On the debt side, we are putting more assets with a fixed income manager that has weathered this storm beautifully and who in most cases is already our clients' largest fixed income position – FPA New Income. Most of you already own significant positions in FPA New Income, so this position will get bigger now. This manager will go out into the market and take more risk in the fixed income marketplace when he gauges the time to be right, and this time is not right now. To fund this purchase, we made the decision to sell clients out of the floating rate note asset class. While this asset class has suffered price declines amidst the uncertainty in the credit markets, we had up until recently remained confident that even with historically high default rates the investment would provide an adequate return for the credit risk taken.

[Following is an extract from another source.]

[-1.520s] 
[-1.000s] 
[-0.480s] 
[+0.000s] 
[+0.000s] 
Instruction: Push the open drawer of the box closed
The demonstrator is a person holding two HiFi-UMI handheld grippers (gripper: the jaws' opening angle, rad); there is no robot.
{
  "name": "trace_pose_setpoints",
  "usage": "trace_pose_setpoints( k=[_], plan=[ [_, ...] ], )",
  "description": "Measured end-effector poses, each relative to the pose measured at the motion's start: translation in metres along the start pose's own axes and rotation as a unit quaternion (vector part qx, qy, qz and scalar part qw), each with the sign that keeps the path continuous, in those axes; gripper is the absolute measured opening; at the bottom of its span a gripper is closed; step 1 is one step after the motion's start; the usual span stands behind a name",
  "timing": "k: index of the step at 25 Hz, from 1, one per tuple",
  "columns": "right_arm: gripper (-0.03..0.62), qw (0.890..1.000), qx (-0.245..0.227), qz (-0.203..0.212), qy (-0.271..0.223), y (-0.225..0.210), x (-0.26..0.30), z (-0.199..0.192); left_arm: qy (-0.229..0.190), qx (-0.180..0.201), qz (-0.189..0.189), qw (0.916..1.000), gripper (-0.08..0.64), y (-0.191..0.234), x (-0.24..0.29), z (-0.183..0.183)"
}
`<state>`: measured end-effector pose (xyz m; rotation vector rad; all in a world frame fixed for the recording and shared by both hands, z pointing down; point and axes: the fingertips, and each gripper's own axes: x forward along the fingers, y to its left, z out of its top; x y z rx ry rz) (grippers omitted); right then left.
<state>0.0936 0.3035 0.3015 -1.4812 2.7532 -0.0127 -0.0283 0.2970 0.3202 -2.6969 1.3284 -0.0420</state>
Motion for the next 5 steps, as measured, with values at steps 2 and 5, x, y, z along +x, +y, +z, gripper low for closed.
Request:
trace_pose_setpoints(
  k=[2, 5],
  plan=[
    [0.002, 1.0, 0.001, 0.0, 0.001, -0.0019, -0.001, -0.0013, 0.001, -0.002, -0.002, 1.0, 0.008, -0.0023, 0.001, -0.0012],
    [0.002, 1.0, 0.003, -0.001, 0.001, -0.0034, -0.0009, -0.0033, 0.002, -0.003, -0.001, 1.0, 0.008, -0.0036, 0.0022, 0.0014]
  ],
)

We recently studied the asset class in yet more detail, however, and found that a certain type of Wall-Street investment vehicle, collateralized loan obligations, have between 2004 and now become the majority investor in this asset class, and as pieces of these obligations start maturing starting 1-2 years from now, this asset class could possibly have price repercussions related to supply-demand imbalance that could be quite large and that will be very hard to predict. Hence, moving floating rate out of your portfolios is another risk management move for now, even as such a price decline may or may not happen and may be a year or more in the offing.

With all these changes, we will be paying particular attention to tax losses and gains in your taxable accounts and will be attentive to minimizing gains with the shifts wherever possible, and we will also be opportunistic where we can about harvesting tax losses to your advantage.

Should you have any questions about our plans or wish to discuss them further, please do let us know. We feel this is a positive move for your portfolios and sets you up to have a balance of risk and opportunity in your portfolios that will stand you in even better stead now that we have seen how the current markets are evolving.

This is a general assessment of client portfolios and does not reflect the specific circumstance of every client.